## What the exercise asks
When a line in the listing contains the string "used", pick it out and copy it.

## Given data
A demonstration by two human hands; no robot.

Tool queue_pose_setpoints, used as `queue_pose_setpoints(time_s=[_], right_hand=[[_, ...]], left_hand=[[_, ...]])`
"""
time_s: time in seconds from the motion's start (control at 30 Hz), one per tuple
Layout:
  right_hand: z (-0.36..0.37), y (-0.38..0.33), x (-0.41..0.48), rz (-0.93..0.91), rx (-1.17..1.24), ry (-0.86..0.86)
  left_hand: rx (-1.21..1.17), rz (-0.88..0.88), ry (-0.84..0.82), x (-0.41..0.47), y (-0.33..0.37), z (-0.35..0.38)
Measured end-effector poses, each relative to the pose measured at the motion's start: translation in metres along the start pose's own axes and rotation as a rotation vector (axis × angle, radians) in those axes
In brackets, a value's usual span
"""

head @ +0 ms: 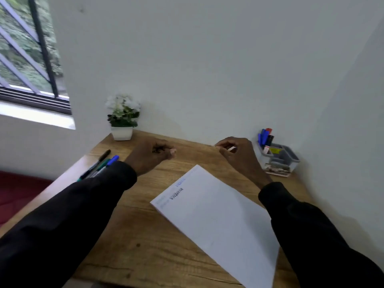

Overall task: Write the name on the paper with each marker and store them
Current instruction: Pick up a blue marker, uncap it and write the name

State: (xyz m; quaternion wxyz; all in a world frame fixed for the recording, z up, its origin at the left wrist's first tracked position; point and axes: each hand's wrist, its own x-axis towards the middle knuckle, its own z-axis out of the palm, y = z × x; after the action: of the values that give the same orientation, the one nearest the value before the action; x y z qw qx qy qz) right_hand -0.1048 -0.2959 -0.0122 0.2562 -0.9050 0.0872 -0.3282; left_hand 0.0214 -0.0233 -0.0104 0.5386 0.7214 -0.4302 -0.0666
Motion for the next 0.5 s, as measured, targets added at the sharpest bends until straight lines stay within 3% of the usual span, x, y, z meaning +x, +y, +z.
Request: queue_pose_setpoints(time_s=[0.3, 0.5], right_hand=[[0.106, -0.080, 0.008, -0.205, 0.179, -0.295], [0.154, -0.117, 0.016, -0.314, 0.170, -0.424]], left_hand=[[0.072, -0.131, 0.111, -0.061, -0.031, -0.074], [0.105, -0.194, 0.163, -0.087, -0.041, -0.110]])
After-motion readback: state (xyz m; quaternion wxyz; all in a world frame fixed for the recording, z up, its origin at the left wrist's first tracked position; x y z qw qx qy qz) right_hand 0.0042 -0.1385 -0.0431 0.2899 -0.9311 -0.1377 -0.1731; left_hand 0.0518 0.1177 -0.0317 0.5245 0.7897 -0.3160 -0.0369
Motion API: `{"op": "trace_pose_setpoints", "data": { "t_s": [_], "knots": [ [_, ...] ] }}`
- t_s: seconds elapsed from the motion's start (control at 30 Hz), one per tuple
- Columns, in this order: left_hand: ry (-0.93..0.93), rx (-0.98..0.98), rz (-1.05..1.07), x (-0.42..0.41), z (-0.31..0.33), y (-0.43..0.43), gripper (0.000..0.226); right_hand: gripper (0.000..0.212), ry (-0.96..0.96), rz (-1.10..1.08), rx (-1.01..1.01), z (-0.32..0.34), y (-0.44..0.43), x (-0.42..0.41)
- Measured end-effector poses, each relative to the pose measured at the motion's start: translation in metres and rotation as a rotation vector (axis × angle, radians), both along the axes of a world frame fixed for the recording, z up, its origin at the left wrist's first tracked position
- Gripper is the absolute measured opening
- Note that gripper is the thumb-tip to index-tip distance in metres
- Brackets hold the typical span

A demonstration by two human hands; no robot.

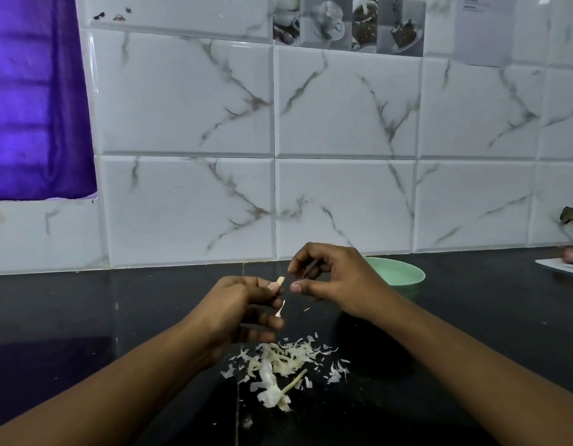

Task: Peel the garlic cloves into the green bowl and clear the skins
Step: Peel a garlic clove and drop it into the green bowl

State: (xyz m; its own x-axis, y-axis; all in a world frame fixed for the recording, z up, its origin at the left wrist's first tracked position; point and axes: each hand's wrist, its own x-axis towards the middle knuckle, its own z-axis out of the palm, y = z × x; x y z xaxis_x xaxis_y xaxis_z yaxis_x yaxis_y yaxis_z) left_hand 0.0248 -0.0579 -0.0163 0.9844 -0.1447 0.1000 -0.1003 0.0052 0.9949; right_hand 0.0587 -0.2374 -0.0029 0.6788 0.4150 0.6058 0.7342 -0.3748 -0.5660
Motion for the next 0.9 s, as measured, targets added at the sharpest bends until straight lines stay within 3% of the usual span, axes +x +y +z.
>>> {"op": "trace_pose_setpoints", "data": {
  "t_s": [0.23, 0.37, 0.53, 0.9],
  "knots": [
    [-0.031, 0.052, -0.052, -0.002, -0.0009, -0.0026, 0.019, 0.013, 0.137, 0.083, 0.077, -0.0044, 0.003, 0.0023],
    [-0.159, 0.182, 0.02, -0.002, -0.002, -0.0024, 0.023, 0.008, 0.136, 0.059, 0.064, -0.0047, 0.0025, 0.0032],
    [-0.364, 0.259, 0.159, -0.0025, -0.0003, -0.0012, 0.009, 0.01, 0.182, 0.057, 0.102, -0.0037, 0.0037, 0.0017],
    [-0.337, 0.194, 0.114, -0.0008, -0.0021, -0.0015, 0.009, 0.014, 0.227, 0.165, 0.134, 0.0001, 0.0005, -0.0004]
  ]
}}
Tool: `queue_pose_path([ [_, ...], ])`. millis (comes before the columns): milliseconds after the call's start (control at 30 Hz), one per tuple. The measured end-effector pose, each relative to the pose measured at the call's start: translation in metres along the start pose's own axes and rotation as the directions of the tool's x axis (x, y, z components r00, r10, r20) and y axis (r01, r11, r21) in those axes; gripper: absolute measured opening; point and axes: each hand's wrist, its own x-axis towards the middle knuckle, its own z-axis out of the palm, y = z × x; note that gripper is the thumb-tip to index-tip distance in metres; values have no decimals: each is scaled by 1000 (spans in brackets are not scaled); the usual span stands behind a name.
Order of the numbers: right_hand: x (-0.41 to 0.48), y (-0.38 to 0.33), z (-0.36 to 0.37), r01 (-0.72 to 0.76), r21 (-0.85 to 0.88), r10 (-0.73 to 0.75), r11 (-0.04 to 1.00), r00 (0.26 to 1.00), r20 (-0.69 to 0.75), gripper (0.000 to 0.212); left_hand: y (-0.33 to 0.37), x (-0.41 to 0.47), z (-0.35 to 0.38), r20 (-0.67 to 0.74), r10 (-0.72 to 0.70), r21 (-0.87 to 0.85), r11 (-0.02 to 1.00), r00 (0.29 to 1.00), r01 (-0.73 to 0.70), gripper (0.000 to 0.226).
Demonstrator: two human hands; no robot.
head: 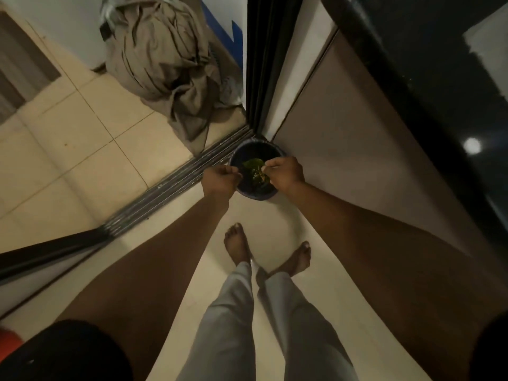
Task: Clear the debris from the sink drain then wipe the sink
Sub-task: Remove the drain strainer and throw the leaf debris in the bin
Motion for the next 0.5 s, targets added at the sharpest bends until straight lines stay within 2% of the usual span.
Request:
queue_pose_path([
  [233,-14,4,-9,84,9,-83,996,994,-72,21,5,-18,-9,27,79,-14,997,997,-78,12],
  [400,-59,-4,-24,155,107,-138,982,980,-146,20,30,-64,-12,55,191,-31,981,980,-189,7],
  [500,-100,-15,-44,212,190,-175,959,966,-193,19,53,-101,-20,44,275,-4,961,960,-275,12],
])
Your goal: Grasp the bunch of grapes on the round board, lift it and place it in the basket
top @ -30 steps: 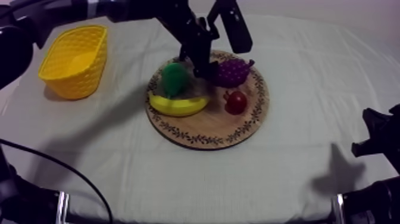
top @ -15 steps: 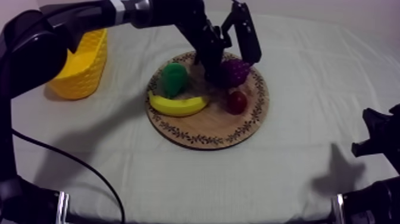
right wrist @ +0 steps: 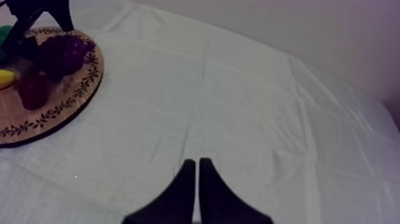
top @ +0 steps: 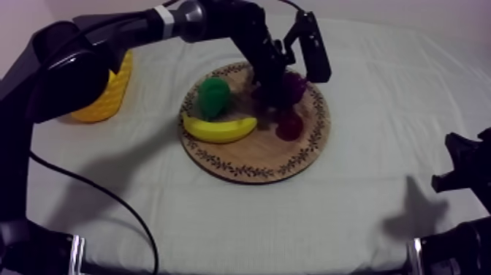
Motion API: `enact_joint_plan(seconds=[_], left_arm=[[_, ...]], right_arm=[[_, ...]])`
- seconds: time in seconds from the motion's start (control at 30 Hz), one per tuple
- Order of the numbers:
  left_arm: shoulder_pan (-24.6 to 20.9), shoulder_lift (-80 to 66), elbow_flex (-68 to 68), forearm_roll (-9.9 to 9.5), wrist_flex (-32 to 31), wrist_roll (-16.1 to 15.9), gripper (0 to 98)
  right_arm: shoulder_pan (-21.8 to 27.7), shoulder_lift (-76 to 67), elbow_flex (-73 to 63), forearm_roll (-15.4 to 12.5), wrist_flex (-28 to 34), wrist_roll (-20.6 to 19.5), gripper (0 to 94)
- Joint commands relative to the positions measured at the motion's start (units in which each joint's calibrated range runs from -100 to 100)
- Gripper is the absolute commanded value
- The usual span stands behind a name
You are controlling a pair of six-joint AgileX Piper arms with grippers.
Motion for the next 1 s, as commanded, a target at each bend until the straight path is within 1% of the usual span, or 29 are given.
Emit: enact_joint_plan(seconds=[0.0,0.33,0.53,0.67,0.8,0.87,0.97], left_arm=[[-0.1,0.9,-1.6,0.23,0.8,0.0,82.6],[-0.8,5.6,-7.9,1.21,5.3,0.4,80.9],[-1.0,6.7,-9.2,1.39,6.3,0.7,78.6],[-1.0,6.4,-8.4,1.48,5.5,0.7,72.6],[-0.9,5.5,-6.6,1.51,3.7,0.6,60.3],[-0.8,4.7,-5.1,1.51,2.5,0.6,55.6],[-0.7,2.6,-1.6,1.25,-0.3,0.7,52.0]], right_arm=[[0.0,0.0,0.0,0.0,0.0,0.0,0.2],[0.0,0.0,0.0,0.0,0.0,0.0,0.2],[0.0,0.0,0.0,0.0,0.0,0.0,0.2],[0.0,0.0,0.0,0.0,0.0,0.0,0.2],[0.0,0.0,0.0,0.0,0.0,0.0,0.2],[0.0,0.0,0.0,0.0,0.0,0.0,0.2],[0.0,0.0,0.0,0.0,0.0,0.0,0.2]])
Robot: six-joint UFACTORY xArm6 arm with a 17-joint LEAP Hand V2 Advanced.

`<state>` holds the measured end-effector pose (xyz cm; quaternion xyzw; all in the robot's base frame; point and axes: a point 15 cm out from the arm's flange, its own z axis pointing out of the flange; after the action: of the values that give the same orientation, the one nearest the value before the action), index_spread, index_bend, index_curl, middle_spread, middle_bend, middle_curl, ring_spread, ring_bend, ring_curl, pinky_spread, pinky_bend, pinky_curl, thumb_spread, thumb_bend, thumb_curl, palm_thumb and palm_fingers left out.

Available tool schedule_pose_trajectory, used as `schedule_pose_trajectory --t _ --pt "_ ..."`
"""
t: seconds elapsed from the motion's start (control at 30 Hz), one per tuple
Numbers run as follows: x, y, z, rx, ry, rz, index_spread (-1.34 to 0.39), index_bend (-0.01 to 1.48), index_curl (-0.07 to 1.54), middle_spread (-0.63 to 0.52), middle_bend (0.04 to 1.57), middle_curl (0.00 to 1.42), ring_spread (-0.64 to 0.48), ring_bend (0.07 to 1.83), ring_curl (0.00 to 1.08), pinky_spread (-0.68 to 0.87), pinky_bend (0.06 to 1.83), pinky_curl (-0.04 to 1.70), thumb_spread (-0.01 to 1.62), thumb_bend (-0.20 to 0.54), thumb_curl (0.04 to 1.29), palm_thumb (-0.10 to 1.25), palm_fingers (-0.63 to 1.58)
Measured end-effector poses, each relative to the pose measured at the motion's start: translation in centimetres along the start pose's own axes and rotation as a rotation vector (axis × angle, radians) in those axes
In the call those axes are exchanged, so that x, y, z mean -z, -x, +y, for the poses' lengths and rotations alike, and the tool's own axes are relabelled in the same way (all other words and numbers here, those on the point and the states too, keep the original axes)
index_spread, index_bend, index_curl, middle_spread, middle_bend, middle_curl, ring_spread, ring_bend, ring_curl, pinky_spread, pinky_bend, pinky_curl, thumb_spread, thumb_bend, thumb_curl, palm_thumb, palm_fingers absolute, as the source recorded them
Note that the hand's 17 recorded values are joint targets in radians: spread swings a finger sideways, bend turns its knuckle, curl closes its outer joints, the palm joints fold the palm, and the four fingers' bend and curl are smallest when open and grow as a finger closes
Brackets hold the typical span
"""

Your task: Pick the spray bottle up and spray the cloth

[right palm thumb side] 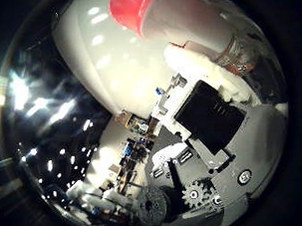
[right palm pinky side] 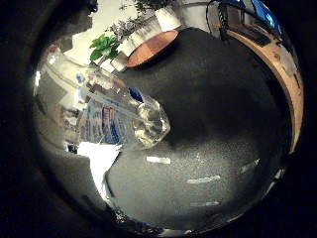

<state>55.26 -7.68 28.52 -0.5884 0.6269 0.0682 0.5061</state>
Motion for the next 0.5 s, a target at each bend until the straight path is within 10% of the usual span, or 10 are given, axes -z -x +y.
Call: schedule_pose_trajectory --t 0.5 --pt "0.6 2.0 0.4 -0.009 0.028 -0.068 -0.26 1.11 0.68 -0.17 1.29 0.66 -0.22 1.41 0.54 -0.30 1.34 0.50 0.75 -0.013 0.86 1.07 1.25"
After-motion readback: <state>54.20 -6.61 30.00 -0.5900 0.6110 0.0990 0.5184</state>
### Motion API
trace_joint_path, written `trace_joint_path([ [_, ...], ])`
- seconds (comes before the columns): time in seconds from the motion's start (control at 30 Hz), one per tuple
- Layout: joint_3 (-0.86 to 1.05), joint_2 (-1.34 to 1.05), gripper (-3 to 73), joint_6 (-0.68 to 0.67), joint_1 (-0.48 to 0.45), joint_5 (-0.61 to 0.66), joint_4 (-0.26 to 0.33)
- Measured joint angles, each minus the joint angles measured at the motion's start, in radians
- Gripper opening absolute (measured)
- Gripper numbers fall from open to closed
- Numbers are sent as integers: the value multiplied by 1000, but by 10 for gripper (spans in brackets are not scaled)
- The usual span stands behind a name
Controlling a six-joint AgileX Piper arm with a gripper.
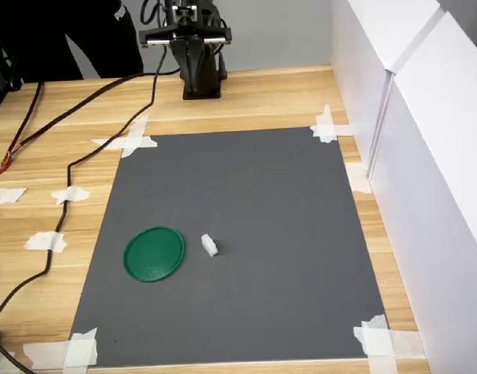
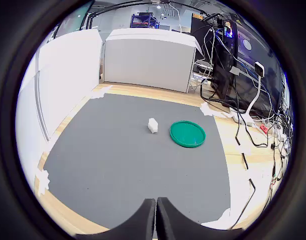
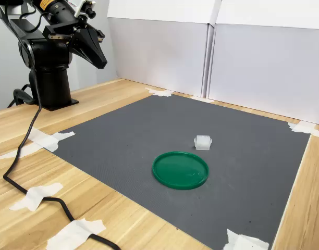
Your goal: Grasp a white terminal and put it on the green lid.
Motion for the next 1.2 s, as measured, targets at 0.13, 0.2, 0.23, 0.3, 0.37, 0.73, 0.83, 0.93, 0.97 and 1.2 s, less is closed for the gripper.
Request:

## Your response
Tool queue_pose_setpoints, used as `queue_pose_setpoints(time_s=[_], right_hand=[[_, ...]], left_hand=[[_, ...]])`
Available tool schedule_pose_trajectory, used as `schedule_pose_trajectory --t _ --pt "_ ..."`

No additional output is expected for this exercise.